Experimentally, over-selectivity has been studied using a simultaneous discrimination task in which participants initially are reinforced for selecting one compound stimulus (AB) in preference to another (CD). During a subsequent non-reinforced test, they are given a choice between individual elements of the previously reinforced stimulus and those from the previously non-reinforced compound (e.g., A v C, B v C, etc.). Participants displaying over-selectivity choose one element from the previously reinforced compound (e.g., A) in preference to elements from the previously non-reinforced compound (C and D), to a greater extent than they select the other previously reinforced element (e.g., B) in preference to C or D.

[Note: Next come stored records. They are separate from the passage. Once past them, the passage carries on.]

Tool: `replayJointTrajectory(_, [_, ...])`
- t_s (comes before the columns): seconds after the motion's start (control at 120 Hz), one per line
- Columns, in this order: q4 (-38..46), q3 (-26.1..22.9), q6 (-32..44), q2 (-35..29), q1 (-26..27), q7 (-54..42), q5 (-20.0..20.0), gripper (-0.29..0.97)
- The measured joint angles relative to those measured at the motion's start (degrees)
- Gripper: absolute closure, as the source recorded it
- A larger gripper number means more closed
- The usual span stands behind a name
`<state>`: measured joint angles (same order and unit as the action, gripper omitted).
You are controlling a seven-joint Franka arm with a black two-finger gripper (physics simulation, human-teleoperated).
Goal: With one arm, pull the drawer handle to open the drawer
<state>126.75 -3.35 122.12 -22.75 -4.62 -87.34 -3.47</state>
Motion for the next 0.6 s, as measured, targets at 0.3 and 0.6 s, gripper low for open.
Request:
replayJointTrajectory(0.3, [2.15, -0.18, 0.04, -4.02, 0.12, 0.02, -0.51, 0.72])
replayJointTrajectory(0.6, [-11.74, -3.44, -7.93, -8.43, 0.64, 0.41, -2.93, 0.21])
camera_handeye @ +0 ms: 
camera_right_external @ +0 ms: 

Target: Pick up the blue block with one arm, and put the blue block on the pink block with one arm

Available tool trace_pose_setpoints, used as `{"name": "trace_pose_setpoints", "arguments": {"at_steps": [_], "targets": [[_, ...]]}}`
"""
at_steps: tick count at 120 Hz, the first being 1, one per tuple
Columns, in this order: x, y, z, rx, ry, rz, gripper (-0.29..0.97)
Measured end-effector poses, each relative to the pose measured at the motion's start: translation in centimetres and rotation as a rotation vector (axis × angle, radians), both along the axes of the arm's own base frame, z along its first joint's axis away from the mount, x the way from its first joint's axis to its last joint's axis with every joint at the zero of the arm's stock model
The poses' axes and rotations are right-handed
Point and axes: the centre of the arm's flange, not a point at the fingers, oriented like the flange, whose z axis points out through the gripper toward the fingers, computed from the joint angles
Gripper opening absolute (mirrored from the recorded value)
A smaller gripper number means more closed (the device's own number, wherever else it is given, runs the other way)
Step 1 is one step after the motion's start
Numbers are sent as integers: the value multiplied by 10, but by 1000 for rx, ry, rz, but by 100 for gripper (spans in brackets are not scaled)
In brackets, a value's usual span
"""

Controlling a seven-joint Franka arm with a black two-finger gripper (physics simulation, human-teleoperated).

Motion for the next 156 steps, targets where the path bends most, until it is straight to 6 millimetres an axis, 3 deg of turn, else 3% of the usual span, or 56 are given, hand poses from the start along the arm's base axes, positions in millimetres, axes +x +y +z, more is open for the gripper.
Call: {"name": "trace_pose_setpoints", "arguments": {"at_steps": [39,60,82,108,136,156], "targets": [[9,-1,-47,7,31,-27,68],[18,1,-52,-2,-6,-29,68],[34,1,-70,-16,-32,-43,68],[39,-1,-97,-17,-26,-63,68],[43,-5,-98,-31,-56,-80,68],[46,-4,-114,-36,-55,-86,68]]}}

Although over-selectivity is a common problem for individuals with ASD (see Dube 2009; Ploog 2010, for reviews), its existence in those with high AQ scores has not been established, and this basic finding would extend the range over which the performance of individuals with high AQ is similar to that of those with ASD. Over-selectivity has been noted in a typically-developing population lacking any neurological damage, but tends to be seen more readily when an additional cognitive load is employed concurrently with the discrimination task (e.g., Reed and Gibson 2005; Reynolds and Reed 2011). The current study did not use such a load in order to see if higher AQ scores would be associated with greater over-selectivity in the absence of such a procedure designed to induce its presence.

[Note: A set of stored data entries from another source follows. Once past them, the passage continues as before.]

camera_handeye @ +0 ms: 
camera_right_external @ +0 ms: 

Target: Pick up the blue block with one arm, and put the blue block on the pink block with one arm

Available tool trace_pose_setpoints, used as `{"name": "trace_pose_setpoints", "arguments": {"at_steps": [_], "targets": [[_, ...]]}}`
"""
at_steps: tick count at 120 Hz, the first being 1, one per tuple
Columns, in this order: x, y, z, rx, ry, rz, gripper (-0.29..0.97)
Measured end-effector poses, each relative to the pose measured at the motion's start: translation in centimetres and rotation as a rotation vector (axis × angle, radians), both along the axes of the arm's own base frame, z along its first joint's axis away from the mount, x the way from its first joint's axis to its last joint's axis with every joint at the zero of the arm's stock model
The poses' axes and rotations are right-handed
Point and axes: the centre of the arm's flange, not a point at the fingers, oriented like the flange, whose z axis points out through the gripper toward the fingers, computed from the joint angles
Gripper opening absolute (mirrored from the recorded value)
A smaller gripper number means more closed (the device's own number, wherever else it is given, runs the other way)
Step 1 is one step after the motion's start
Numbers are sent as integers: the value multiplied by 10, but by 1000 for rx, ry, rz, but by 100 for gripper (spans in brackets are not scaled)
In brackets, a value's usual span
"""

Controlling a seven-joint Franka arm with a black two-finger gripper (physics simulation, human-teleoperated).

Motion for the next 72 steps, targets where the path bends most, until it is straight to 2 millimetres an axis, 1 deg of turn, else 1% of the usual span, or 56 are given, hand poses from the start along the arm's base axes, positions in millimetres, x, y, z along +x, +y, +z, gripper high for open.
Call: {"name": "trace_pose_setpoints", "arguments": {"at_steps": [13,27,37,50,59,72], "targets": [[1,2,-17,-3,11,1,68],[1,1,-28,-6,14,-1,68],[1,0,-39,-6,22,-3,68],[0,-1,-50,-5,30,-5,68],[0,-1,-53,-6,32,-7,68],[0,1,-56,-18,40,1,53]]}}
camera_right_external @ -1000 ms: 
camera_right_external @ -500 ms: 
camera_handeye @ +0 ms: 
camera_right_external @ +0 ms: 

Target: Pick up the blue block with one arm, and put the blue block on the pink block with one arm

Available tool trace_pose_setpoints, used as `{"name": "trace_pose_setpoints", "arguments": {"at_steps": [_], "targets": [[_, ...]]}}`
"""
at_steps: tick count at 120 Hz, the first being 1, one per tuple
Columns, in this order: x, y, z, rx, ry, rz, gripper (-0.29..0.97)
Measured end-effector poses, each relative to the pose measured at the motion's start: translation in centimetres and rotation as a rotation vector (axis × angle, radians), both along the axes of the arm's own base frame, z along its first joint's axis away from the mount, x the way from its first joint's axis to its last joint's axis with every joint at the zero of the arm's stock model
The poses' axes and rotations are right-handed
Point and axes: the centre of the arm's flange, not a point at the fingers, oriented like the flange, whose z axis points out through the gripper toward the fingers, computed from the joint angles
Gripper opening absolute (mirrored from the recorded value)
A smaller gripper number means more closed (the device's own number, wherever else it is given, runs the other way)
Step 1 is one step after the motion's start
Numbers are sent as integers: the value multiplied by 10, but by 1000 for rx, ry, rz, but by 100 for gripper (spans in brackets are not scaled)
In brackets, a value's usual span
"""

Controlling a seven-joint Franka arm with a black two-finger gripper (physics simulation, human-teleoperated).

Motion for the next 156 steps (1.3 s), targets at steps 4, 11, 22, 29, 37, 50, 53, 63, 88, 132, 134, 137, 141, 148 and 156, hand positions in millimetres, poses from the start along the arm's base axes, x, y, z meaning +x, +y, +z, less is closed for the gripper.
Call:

However, the current study had further goals in addition to exploring this aspect of cognitive performance for high AQ scorers. In assessing the BAP, other scales have been developed to determine the degree to which individuals might display other cognitive styles associated with ASD; especially, systematizing (Baron-Cohen et al. 2003) and empathizing (Baron-Cohen and Wheelwright 2004). ‘Systemizing’ (measured by the systematizing quotient; SQ) reflects an individual’s drive to analyze the variables in a (usually inanimate) system, in order to understand the rules and mechanisms that govern that system; whereas ‘empathizing’ (measured by the empathizing quotient; EQ) assesses the degree to which individuals understand the emotions of others (Baron-Cohen and Wheelwright 2004). The latter two scales have been developed based on a particular view of sexual dimorphism in ASD, as involving a bias towards systems—often characterized as the ‘male brain’ (Baron-Cohen et al. 2002). The impact of these psychometrically-defined traits has not been widely explored in terms of their effect on the cognitive processing abilities that are typically associated with ASD—such as over-selective responding, which would extend knowledge about these scales.

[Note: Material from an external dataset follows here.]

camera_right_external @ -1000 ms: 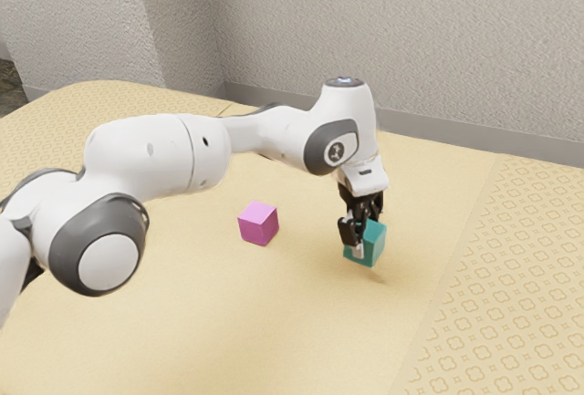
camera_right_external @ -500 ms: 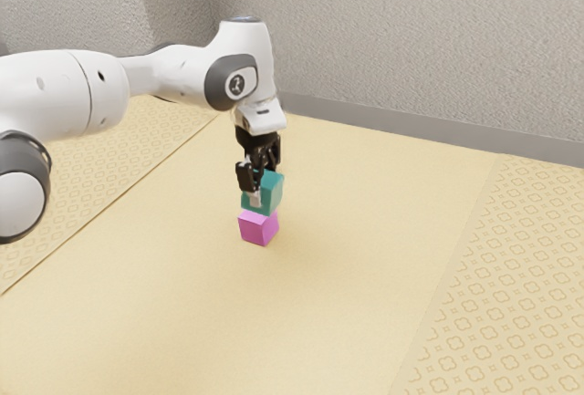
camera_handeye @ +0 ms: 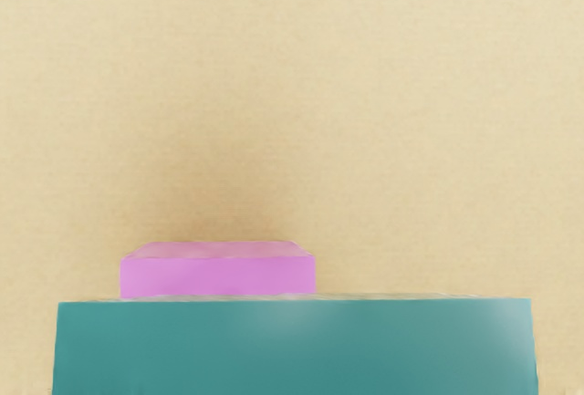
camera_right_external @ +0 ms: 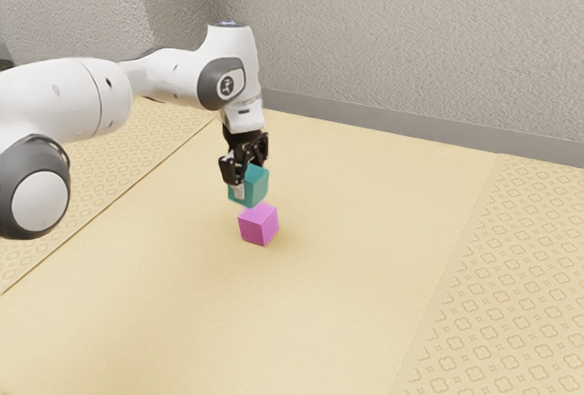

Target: Pick up the blue block with one arm, and put the blue block on the pink block with one arm

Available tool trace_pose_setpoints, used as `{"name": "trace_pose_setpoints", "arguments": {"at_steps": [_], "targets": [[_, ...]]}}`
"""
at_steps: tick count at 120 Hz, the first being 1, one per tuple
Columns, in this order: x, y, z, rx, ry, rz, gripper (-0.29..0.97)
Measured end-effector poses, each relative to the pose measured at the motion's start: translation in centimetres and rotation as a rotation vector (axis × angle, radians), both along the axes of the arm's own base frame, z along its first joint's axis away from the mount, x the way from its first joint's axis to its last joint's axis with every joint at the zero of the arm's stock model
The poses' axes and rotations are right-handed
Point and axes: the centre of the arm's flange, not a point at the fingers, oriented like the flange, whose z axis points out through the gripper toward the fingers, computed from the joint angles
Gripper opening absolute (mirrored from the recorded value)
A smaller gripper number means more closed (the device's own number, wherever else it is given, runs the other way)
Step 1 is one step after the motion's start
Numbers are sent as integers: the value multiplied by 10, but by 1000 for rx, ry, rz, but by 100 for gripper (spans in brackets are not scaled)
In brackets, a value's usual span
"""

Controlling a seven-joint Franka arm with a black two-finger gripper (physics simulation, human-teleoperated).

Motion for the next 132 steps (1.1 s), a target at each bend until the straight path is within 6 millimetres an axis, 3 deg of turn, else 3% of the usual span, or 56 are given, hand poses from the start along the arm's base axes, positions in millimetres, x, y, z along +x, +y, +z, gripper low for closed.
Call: {"name": "trace_pose_setpoints", "arguments": {"at_steps": [20,59,112,132], "targets": [[10,18,-13,-14,-25,-15,39],[21,29,-39,-79,-55,-41,39],[13,21,-50,-132,-42,-86,39],[13,25,-45,-137,-52,-95,39]]}}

It might be expected, to the extent that all of these scales are associated with the BAP, they may all be associated with performance on any number of cognitive tasks. However, while it is not unique in this regard, over-selective responding does allow a number of theoretical and practical implications of high scores on each of the scales separately to be unpacked. Initially, it was suggested that low EQ and high SQ scores combine to produce a cluster of symptoms typically seen in those with clinical ASD (see Wheelwright et al. 2006). As a consequence, it might be predicted that AQ should be strongly positively related to SQ and negatively related to EQ. If this is the case, then, to the extent that AQ scores are associated with over-selectivity, both high SQ and low EQ would also be related to over-selectivity. However, the evidence relating to the associations between AQ, EQ, and SQ, and as they relate to the broad autistic phenotype, is somewhat mixed (see Barbeau et al. 2009), and all three scales do not always predict performance on tasks known to be impacted in those with ASD (see Voracek and Dressler 2006). Given this, it is not certain that this simple theoretical prediction would be borne out experimentally.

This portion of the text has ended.